**SUPPLIED DATA**

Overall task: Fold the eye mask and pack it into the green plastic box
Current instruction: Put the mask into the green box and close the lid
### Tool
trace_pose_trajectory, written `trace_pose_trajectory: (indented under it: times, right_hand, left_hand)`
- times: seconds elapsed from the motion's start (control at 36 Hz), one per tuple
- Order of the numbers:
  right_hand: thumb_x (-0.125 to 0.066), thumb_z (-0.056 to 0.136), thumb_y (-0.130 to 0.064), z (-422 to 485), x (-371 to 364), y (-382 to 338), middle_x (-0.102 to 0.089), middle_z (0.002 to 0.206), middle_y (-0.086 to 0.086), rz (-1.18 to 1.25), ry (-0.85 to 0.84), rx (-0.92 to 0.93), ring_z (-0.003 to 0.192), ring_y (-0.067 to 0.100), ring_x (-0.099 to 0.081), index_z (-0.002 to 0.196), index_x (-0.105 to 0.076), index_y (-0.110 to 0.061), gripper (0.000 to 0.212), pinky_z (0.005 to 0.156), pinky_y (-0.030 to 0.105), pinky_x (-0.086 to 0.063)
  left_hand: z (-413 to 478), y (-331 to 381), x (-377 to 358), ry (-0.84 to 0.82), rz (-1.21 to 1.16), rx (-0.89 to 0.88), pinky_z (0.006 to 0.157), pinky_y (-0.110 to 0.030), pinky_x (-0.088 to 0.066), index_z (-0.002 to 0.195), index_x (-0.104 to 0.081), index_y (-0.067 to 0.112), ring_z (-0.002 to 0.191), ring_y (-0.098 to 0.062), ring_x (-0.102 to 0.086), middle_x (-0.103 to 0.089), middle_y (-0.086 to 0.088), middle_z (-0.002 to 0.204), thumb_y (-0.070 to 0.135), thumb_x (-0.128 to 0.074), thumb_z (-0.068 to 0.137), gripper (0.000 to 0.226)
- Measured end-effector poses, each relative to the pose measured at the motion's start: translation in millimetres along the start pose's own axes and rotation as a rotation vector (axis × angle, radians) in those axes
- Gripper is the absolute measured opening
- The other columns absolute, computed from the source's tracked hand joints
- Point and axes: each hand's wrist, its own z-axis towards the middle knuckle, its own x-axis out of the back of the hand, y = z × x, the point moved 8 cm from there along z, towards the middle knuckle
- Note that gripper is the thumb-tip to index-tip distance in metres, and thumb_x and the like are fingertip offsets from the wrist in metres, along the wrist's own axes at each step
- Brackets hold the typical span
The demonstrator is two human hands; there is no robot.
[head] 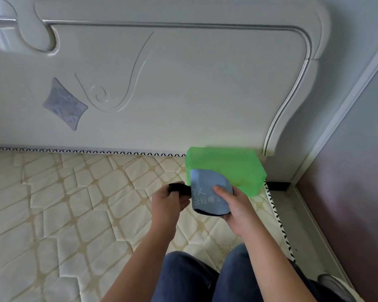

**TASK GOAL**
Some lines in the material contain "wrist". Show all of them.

**EXERCISE ANSWER**
- Point and axes: each hand's wrist, its own z-axis towards the middle knuckle, its own x-axis out of the back of the hand, y = z × x, the point moved 8 cm from there along z, towards the middle knuckle
- Note that gripper is the thumb-tip to index-tip distance in metres, and thumb_x and the like are fingertip offsets from the wrist in metres, along the wrist's own axes at each step

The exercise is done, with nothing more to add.